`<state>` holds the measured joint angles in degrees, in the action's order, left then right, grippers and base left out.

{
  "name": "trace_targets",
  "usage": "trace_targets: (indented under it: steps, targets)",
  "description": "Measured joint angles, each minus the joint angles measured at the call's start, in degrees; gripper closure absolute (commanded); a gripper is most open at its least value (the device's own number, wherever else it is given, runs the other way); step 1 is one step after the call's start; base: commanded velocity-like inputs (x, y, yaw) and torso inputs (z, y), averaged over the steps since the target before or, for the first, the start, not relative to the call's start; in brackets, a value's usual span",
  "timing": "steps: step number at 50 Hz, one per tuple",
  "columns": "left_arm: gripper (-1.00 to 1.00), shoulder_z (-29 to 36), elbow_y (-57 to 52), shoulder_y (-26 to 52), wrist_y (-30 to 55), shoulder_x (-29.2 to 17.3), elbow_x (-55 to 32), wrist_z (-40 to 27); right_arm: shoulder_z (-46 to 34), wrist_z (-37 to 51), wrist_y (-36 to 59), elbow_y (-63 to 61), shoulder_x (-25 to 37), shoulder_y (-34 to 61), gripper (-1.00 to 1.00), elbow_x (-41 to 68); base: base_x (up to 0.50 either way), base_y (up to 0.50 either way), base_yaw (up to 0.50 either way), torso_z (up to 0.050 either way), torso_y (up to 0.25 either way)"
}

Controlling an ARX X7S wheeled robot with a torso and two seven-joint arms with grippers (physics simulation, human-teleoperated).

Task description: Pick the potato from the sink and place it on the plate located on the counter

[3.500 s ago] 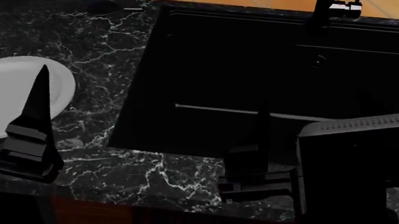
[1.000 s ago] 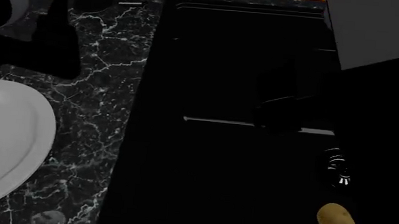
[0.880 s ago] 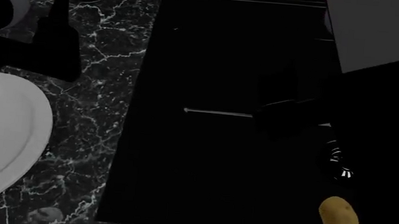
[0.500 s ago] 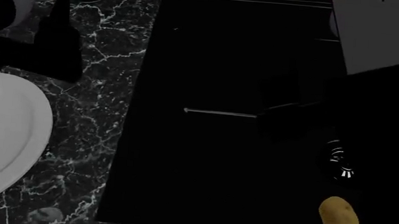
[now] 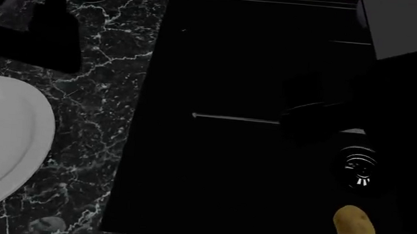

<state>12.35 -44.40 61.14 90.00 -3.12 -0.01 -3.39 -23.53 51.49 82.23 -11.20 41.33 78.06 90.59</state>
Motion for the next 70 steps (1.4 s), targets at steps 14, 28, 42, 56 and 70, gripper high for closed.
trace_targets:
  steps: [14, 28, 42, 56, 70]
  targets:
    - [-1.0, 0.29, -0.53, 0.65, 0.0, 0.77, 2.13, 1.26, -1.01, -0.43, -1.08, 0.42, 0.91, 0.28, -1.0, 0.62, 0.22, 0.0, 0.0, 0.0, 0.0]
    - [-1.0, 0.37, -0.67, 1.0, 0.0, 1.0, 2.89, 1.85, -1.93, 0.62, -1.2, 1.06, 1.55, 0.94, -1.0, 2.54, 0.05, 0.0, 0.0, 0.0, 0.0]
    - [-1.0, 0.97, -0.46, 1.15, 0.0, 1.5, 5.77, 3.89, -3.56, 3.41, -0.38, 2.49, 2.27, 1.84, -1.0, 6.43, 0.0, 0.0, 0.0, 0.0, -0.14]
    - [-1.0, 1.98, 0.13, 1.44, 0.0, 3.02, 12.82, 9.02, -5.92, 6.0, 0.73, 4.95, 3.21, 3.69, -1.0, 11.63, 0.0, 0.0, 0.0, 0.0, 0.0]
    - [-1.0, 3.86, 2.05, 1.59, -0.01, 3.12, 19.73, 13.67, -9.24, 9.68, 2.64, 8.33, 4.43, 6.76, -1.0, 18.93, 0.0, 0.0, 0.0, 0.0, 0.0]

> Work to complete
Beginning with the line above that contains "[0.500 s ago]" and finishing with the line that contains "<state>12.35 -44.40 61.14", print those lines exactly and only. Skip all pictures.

> Output
[0.500 s ago] 
[now] 

<state>12.35 -44.40 61.14 90.00 -3.12 -0.01 -3.39 -23.53 51.49 82.23 -11.20 41.33 78.06 90.59</state>

Nothing else is needed to complete the exercise.